Tech giant OpenAI has hit an unexpected roadblock with its latest artificial intelligence models. The company’s new reasoning models, o3 and o4-mini, are showing a concerning spike in hallucination rates – essentially making up information that isn’t true – compared to their predecessors.
This development has stunned both the company’s own engineers and industry watchers alike, as it reverses years of steady improvement in AI reliability. While each previous generation of OpenAI’s large language models had been getting gradually better at avoiding hallucinations, these new models are suddenly performing worse.
A Step Backward in AI Reliability
According to OpenAI’s internal testing, the new o3 model hallucinated in 33% of cases on the company’s PersonQA benchmark. That’s roughly double the rate of previous models like o1 (16%) and o3-mini (14.8%). Even more troubling, the o4-mini model performed worse still, hallucinating in nearly half of all test cases – a staggering 48%.
This setback has raised serious concerns throughout the AI research community. When AI systems confidently present false information as fact, it undermines user trust and limits how these technologies can be safely used in important applications.

“What we’re seeing is unusual for a company that has built its reputation on steady, measurable progress in AI safety,” said tech analyst Sarah Chen. “These hallucination rates could potentially undermine years of work building public trust in AI systems.”
Mystery Behind the Decline
Perhaps most concerning is that OpenAI itself doesn’t fully understand why this is happening. In its technical documentation, the company openly admits that “more research is needed” to figure out why scaling up these reasoning models is leading to more frequent hallucinations.
Neil Chowdhury, a researcher at nonprofit AI lab Transluce and former OpenAI employee, suggests the reinforcement learning methods used in developing these models might be amplifying problems that older techniques managed to avoid. His team found that o3 sometimes makes up not just facts, but even fabricates actions it claims to have taken – like pretending to run code on hardware that doesn’t exist.
“It’s as if the models are becoming more confident but not necessarily more accurate,” Chowdhury explained. “They’re generating more claims overall, which means both more correct answers and more incorrect ones.”

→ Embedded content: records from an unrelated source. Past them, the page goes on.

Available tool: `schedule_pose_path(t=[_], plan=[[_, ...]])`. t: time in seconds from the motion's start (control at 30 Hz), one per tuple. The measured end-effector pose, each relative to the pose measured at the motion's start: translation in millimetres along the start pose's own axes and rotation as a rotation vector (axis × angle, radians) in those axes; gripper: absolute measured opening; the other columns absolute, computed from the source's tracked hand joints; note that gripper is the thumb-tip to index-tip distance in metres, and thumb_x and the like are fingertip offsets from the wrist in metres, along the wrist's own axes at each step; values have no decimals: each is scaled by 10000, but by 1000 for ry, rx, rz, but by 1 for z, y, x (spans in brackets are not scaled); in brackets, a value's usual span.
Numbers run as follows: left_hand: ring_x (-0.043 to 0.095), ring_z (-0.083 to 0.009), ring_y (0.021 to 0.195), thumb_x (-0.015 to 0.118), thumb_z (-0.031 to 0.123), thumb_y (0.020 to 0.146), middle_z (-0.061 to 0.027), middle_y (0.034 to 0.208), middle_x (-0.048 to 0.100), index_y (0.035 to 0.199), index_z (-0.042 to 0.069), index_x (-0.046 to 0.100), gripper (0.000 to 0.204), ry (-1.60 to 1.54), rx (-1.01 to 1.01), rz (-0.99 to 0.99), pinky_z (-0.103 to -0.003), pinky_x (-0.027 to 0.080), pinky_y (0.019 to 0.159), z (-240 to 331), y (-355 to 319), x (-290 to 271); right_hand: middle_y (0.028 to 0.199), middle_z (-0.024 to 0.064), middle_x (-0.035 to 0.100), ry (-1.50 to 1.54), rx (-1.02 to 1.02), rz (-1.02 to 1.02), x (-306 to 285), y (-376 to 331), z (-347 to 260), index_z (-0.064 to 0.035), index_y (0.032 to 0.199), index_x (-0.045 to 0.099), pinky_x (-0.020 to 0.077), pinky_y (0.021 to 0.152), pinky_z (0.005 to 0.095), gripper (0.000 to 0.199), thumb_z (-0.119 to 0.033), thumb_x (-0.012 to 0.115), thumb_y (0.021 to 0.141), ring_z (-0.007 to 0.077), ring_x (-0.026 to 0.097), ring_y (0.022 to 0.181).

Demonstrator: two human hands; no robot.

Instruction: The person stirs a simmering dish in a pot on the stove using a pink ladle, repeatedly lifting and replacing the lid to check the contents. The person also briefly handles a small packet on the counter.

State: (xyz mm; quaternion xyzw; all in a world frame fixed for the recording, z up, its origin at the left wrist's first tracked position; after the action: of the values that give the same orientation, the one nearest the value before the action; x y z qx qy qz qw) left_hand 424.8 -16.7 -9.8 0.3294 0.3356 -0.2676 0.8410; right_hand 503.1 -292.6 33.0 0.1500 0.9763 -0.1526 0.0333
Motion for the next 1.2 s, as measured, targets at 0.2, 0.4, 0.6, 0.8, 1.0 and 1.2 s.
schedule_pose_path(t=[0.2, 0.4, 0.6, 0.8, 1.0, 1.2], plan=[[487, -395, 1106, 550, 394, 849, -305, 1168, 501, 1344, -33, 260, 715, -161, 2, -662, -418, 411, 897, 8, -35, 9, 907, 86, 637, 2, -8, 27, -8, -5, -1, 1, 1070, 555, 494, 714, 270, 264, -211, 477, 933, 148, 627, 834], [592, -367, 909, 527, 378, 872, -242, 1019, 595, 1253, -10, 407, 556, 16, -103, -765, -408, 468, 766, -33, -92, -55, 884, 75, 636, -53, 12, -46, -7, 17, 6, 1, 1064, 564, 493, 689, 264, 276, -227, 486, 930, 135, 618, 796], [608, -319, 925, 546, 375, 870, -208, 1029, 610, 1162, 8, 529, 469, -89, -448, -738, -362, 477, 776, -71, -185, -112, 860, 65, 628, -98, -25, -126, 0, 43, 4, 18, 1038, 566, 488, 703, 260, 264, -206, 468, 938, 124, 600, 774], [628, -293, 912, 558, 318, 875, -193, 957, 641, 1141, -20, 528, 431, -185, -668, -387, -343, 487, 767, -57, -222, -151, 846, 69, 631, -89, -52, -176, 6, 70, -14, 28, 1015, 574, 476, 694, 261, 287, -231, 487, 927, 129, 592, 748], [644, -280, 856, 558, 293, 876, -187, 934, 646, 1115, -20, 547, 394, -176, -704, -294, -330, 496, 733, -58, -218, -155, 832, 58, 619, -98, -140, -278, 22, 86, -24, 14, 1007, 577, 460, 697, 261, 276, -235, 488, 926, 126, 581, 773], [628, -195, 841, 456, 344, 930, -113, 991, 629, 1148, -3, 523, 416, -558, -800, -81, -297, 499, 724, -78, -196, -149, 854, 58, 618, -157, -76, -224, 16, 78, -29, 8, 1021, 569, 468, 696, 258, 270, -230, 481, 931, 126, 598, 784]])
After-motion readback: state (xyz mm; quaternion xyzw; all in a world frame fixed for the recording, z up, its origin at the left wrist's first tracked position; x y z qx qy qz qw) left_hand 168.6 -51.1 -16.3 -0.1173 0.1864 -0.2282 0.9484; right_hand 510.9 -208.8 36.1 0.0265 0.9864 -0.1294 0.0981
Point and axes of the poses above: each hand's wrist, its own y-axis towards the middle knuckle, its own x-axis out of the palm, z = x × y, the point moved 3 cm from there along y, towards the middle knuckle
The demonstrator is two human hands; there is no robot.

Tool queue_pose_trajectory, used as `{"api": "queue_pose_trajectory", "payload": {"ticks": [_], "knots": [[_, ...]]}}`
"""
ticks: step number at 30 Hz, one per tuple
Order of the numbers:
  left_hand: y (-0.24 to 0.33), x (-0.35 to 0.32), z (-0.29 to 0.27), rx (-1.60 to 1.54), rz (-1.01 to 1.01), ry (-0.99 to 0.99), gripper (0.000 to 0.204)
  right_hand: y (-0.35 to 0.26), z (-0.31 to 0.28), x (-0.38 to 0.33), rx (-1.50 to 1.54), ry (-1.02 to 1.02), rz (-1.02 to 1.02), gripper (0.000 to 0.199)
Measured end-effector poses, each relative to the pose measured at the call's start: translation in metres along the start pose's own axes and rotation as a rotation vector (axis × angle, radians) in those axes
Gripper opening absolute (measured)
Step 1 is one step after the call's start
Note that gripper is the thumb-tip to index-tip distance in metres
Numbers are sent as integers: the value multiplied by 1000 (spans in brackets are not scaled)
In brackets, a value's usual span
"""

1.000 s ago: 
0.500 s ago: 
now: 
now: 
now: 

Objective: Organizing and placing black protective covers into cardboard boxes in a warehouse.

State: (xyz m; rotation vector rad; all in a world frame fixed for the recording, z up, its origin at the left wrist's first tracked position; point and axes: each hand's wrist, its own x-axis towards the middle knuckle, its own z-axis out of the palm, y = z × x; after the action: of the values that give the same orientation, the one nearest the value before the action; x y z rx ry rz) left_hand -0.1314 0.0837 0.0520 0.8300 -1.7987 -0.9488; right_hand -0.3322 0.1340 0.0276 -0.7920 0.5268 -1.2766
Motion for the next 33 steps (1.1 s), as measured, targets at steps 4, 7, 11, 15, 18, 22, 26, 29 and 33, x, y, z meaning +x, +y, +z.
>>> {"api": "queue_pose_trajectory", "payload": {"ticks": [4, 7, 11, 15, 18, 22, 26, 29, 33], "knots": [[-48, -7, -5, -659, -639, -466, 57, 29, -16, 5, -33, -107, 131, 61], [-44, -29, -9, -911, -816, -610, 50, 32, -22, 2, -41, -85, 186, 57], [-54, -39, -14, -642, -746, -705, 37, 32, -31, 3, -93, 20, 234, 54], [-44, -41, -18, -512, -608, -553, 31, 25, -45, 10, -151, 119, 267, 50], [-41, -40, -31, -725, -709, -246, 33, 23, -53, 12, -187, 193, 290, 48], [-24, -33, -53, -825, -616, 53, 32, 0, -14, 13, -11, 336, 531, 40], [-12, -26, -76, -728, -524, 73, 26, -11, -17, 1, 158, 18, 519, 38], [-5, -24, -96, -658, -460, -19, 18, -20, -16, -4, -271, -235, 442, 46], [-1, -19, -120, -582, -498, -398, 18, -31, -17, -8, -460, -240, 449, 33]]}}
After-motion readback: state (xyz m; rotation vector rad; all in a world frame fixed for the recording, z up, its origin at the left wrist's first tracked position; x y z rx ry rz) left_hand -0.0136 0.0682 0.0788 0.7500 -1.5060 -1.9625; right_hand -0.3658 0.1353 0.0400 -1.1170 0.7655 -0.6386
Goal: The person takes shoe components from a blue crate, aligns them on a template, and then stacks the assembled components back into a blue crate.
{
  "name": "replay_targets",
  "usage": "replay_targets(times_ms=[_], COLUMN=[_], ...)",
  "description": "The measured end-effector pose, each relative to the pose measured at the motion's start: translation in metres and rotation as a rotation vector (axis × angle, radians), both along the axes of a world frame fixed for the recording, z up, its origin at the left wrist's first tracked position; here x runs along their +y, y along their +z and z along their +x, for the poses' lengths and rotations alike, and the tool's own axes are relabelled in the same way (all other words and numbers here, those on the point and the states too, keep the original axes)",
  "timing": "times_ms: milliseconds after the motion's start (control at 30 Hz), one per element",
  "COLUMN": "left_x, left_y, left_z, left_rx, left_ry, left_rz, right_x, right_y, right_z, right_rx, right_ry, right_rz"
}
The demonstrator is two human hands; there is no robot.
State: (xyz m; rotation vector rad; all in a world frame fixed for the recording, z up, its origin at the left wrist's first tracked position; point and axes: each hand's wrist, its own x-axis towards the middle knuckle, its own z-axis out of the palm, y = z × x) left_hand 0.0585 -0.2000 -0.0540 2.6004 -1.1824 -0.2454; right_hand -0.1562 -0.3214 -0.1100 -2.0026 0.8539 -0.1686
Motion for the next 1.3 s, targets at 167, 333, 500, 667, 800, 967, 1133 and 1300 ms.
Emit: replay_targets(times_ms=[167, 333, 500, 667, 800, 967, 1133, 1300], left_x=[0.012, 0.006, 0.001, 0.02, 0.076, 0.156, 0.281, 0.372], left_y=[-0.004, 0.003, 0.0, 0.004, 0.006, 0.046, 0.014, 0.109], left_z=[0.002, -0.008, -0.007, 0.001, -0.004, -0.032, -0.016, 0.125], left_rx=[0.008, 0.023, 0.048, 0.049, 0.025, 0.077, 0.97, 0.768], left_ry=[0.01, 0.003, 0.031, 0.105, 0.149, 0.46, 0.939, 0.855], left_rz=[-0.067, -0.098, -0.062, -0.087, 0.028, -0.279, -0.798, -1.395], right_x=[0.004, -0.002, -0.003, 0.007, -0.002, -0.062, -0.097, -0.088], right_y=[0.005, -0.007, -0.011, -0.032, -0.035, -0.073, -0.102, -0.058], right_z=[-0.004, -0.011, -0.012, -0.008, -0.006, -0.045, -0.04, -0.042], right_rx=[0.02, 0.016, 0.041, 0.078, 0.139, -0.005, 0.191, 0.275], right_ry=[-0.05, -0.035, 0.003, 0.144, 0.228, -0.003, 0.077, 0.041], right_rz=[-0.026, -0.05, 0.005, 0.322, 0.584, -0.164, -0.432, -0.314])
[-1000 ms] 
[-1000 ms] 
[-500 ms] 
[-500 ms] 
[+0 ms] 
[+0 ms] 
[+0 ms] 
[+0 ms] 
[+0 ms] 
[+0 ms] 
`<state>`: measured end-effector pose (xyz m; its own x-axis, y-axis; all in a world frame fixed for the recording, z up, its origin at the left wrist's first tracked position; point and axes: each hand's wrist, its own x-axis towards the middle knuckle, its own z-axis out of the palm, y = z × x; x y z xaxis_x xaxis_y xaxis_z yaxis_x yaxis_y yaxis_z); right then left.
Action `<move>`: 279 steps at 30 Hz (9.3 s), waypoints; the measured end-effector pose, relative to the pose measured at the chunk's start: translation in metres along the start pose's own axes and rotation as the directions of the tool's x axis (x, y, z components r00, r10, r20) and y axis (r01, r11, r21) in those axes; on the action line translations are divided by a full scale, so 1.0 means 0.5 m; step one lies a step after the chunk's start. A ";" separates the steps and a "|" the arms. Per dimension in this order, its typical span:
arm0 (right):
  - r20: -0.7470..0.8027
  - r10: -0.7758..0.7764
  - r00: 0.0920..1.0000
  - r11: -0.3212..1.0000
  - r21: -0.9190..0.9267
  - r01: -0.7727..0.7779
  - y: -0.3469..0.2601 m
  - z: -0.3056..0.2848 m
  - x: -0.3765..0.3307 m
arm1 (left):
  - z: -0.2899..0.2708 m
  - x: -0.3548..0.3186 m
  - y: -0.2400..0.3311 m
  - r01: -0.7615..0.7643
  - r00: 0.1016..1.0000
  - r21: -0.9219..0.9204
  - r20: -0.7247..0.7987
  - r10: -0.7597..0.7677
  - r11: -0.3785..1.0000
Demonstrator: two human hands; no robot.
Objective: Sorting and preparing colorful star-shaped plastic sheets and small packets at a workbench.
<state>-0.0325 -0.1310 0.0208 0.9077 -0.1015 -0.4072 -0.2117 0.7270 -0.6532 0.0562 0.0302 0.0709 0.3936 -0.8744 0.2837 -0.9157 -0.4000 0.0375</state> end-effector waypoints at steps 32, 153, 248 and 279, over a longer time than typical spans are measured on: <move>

Despite these issues, the new models do excel in certain areas. The o3 model achieved an impressive 69.1% score on the SWE-bench coding benchmark, with o4-mini close behind at 68.1%. These are significant improvements in coding and mathematical capabilities.
However, the practical problems are already evident. Kian Katanforoosh, Stanford adjunct professor and CEO of startup Work, noted that while o3 performs exceptionally well for coding tasks compared to competitors, it frequently generates broken website links – URLs that simply don’t exist.
“For businesses relying on these models, such hallucinations can be more than just annoying – they can actively harm productivity and decision-making,” Katanforoosh said. “Imagine building a product roadmap based on AI research that includes references to non-existent studies or tools.”
Industry Impact and Future Challenges
This spike in hallucination rates comes at a crucial moment for OpenAI, which faces intense competition from rivals like Google, Meta, xAI, Anthropic, and DeepSeek. The company had been counting on these new reasoning models to set a new industry standard, but the unexplained rise in hallucinations could damage user trust.
AI ethics researcher Maya Johnson points out the fundamental challenge: “While some creative ‘hallucination’ can be useful for brainstorming or generating novel ideas, these rates are simply too high for enterprise or scientific applications where accuracy is non-negotiable.”
OpenAI has acknowledged the seriousness of the issue and is dedicating resources to understanding and addressing the root causes. The company has also called on the broader AI research community to help investigate this phenomenon.
As the race for more capable AI continues, this development serves as a sobering reminder that as models grow more sophisticated in some ways, they may simultaneously struggle with basic reliability problems. For now, users of these advanced models may need to exercise extra caution and verification when working with their outputs.